• _TASK DIRECTIONS_: Among the lines of the data, copy those that hold "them".

• _DATASET EXCERPT_:
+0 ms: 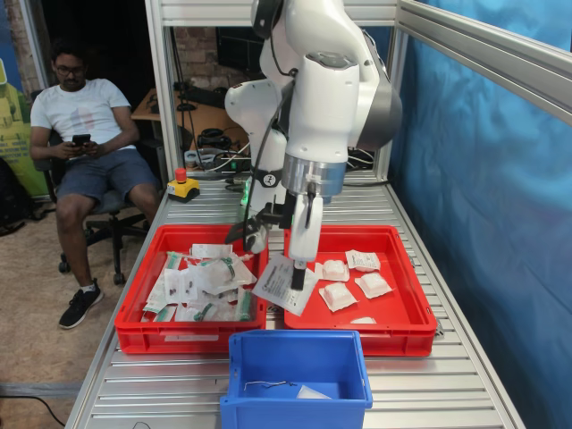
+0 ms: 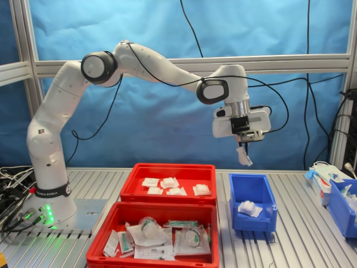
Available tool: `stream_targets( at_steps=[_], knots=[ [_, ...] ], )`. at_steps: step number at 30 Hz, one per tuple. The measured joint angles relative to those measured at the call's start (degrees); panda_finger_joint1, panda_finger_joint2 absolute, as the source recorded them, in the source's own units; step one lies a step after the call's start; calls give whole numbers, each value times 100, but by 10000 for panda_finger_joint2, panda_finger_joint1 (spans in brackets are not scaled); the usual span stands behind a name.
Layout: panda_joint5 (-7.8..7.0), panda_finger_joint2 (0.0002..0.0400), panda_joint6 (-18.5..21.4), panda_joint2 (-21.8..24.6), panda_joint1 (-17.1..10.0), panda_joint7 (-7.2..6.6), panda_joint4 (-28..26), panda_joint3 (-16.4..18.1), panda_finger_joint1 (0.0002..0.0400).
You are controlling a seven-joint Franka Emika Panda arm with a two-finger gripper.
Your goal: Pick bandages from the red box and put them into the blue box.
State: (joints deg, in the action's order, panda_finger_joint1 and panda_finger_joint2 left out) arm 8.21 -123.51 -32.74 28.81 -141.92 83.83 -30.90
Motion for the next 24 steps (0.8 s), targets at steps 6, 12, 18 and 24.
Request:
stream_targets(
  at_steps=[6,12,18,24],
  knots=[
    [14,41,-12,-188,0,0,-177,0,41],
    [21,41,-40,-305,0,0,-282,0,41],
    [25,41,-48,-328,0,0,-317,0,41],
    [26,41,-87,-333,0,0,-349,-4,41]
  ],
)
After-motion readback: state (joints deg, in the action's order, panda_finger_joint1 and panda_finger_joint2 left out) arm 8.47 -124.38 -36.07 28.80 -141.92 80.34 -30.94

• _WRITTEN SOLUTION_:
Available tool: `stream_targets( at_steps=[_], knots=[ [_, ...] ], )`. at_steps: step number at 30 Hz, one per tuple. The measured joint angles relative to those measured at the call's start (degrees); panda_finger_joint1, panda_finger_joint2 absolute, as the source recorded them, in the source's own units; step one lies a step after the call's start; calls give whole numbers, each value times 100, but by 10000 for panda_finger_joint2, panda_finger_joint1 (spans in brackets are not scaled); the usual span stands behind a name.
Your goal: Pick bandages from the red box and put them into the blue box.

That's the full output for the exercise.